(Items listed in a dataset)
- - - -

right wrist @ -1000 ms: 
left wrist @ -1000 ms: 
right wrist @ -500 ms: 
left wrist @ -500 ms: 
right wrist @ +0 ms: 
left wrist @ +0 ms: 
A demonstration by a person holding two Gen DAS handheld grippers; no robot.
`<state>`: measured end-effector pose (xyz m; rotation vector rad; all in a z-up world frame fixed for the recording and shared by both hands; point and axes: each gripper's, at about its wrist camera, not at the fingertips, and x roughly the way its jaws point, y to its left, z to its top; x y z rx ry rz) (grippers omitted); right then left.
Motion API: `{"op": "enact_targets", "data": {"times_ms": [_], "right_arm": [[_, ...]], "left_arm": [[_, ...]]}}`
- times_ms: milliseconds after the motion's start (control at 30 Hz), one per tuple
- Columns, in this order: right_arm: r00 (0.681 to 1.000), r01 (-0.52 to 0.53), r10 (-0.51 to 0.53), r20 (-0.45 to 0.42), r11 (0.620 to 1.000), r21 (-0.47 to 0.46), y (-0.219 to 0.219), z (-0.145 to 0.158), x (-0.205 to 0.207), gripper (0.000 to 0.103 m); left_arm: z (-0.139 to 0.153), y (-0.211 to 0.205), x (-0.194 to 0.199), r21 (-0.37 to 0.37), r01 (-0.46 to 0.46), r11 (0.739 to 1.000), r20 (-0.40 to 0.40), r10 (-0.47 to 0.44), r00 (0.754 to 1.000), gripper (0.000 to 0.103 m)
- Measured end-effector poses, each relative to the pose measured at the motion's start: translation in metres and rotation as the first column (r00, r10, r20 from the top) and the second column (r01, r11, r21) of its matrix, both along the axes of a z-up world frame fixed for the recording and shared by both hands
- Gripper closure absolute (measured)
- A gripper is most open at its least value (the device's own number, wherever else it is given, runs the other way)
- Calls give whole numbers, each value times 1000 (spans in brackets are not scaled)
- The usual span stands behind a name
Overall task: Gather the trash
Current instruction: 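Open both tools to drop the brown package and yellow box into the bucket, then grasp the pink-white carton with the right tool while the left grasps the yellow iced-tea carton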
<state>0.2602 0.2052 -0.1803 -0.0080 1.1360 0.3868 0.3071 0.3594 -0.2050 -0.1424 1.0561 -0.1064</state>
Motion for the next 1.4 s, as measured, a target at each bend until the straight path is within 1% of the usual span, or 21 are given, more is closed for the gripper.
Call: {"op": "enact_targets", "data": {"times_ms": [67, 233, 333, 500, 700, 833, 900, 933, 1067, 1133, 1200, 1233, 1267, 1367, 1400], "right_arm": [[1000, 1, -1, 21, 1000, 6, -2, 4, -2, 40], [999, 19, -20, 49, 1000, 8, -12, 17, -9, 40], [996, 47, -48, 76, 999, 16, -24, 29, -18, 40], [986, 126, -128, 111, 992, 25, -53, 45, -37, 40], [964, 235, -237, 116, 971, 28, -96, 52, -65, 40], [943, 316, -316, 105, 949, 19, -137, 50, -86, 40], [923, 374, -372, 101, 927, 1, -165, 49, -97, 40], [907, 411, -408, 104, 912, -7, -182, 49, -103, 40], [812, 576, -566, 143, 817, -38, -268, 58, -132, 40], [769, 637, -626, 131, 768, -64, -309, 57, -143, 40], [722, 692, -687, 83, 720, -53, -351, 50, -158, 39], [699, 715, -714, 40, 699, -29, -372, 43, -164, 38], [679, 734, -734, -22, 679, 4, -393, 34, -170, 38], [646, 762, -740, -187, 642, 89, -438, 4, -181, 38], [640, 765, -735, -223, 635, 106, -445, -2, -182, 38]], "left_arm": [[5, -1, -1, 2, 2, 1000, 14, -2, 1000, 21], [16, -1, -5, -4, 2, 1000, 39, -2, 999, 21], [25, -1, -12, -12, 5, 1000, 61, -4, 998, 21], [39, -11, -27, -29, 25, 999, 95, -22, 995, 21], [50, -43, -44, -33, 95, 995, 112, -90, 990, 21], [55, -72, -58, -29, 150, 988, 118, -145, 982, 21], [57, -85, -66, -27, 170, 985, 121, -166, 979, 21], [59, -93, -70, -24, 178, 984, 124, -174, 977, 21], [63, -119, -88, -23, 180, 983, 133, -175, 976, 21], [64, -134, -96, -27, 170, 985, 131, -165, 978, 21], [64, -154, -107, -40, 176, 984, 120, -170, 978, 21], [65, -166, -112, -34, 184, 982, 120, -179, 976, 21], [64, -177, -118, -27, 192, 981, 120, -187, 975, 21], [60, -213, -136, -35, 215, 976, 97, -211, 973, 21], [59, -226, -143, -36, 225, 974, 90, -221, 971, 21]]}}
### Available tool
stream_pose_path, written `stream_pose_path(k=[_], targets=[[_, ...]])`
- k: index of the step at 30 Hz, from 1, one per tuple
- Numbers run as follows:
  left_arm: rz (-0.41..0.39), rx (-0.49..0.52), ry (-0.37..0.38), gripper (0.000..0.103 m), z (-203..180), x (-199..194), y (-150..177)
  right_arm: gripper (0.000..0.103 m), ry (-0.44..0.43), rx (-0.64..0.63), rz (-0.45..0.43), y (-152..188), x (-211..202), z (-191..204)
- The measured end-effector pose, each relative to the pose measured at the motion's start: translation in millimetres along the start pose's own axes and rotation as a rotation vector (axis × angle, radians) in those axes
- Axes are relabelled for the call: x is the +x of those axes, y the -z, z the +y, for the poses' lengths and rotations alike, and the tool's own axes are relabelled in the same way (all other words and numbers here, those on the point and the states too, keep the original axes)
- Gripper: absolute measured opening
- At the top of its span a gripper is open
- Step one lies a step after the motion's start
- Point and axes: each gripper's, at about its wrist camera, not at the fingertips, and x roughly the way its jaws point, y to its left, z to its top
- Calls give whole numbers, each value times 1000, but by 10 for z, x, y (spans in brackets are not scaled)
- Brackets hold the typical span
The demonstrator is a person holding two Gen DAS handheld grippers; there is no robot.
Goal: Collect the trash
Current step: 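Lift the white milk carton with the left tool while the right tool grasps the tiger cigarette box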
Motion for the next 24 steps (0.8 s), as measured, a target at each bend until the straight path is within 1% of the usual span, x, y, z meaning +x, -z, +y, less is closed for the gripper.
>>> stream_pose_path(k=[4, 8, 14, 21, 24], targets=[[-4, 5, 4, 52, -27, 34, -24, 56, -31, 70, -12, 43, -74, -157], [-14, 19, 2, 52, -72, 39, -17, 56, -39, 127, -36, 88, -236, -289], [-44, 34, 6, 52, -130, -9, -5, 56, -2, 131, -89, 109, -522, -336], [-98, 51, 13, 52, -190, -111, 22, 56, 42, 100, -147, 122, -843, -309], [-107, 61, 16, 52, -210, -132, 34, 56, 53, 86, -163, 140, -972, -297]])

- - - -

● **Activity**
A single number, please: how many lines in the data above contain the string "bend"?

● **Expected output**
2